The site was to undergo radical transformation c. AD 275/300 to 300/350 where the Romano-British farmstead develops into a Late Roman agricultural processing plant. During this period the British landscape was seeing substantial reorganisation into villa estates and a probable villa site at Sedgeford, on the north bank of the Heacham River to the west of the village, has been identified. If confirmed, the Sedgeford villa site would join a line of other villas which follow the line of the Icknield Way as it passes through West Norfolk.
One significant feature uncovered during the 2006 excavations was a grain-drying oven. The feature appears to have undergone modification during the early-mid 4th century AD. It was during the last firing of the oven’s furnace that a remarkable event occurred.

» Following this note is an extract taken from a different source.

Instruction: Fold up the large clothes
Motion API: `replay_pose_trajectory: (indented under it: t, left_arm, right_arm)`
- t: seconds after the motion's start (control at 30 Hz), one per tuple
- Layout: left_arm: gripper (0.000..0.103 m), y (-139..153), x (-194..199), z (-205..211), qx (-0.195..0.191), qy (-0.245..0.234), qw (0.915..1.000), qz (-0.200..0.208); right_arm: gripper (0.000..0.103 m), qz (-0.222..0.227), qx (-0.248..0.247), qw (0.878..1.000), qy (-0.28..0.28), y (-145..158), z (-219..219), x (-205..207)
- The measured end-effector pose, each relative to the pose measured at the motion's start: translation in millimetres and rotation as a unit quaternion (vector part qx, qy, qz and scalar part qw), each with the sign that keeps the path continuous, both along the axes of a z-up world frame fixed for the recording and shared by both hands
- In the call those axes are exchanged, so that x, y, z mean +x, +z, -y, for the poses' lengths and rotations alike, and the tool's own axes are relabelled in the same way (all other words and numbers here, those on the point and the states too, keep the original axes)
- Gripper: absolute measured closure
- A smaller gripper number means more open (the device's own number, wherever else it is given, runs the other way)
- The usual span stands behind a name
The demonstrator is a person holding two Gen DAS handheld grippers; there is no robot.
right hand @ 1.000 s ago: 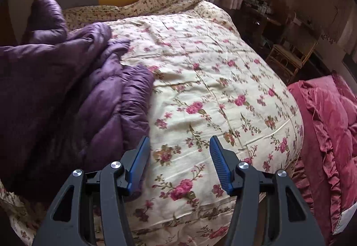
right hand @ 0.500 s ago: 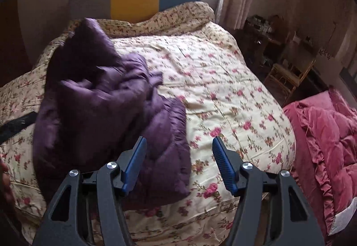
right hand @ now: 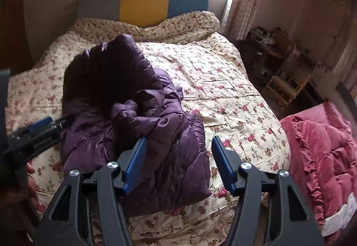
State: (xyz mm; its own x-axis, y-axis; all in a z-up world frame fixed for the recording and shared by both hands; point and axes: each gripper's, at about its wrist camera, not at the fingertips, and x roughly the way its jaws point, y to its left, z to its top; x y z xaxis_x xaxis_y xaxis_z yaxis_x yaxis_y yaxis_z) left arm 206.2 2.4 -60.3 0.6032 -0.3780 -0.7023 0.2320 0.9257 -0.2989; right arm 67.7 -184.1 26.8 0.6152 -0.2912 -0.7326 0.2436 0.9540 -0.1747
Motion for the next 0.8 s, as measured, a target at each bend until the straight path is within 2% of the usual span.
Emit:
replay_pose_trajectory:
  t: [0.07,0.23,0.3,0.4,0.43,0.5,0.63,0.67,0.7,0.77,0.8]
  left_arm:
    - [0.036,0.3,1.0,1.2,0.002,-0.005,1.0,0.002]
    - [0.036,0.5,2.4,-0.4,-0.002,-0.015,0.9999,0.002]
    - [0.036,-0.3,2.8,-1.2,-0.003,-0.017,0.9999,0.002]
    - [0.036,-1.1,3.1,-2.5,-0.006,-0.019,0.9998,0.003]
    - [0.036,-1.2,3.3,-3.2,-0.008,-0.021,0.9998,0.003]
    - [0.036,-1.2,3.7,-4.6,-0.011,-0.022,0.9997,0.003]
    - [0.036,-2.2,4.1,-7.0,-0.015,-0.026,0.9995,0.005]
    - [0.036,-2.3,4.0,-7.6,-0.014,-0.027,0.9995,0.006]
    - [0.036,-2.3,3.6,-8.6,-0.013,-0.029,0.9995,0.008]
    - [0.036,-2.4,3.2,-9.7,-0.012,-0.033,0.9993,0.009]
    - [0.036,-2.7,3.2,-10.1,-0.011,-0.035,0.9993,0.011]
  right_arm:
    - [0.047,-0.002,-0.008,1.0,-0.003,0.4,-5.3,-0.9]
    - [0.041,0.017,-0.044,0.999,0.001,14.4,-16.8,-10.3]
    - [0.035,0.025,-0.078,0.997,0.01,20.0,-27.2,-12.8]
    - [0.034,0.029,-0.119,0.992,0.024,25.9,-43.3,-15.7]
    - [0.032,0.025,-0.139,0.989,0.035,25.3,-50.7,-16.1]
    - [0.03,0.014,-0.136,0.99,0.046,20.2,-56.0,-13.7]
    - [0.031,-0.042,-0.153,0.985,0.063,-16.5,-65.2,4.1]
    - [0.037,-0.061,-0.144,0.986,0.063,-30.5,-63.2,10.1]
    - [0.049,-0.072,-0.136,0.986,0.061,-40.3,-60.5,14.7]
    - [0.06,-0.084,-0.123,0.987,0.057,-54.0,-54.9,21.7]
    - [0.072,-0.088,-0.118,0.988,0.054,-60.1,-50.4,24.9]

It appears that the body of a male around 40 years old, was cremated within the furnace and then the burnt remains roughly raked throughout the oven’s flue system.
Anglo-Saxon
​Archaeological evidence of the Early Anglo-Saxon period at Sedgeford is scant, with settlement evidence remaining elusive. During the 19th and early 20th century three cremation urns were found within the parish. The evidence for where the urns were found is contradictory at best. The first urn to be discovered, found in 1826, is of decorated design and was found during work in a gravel quarry ‘north of the river’. The second is a plain cremation urn, also found during the 19th century. Both urns are held at Norwich Castle Museum. The third urn is again of plan design but with three bands around the shoulder.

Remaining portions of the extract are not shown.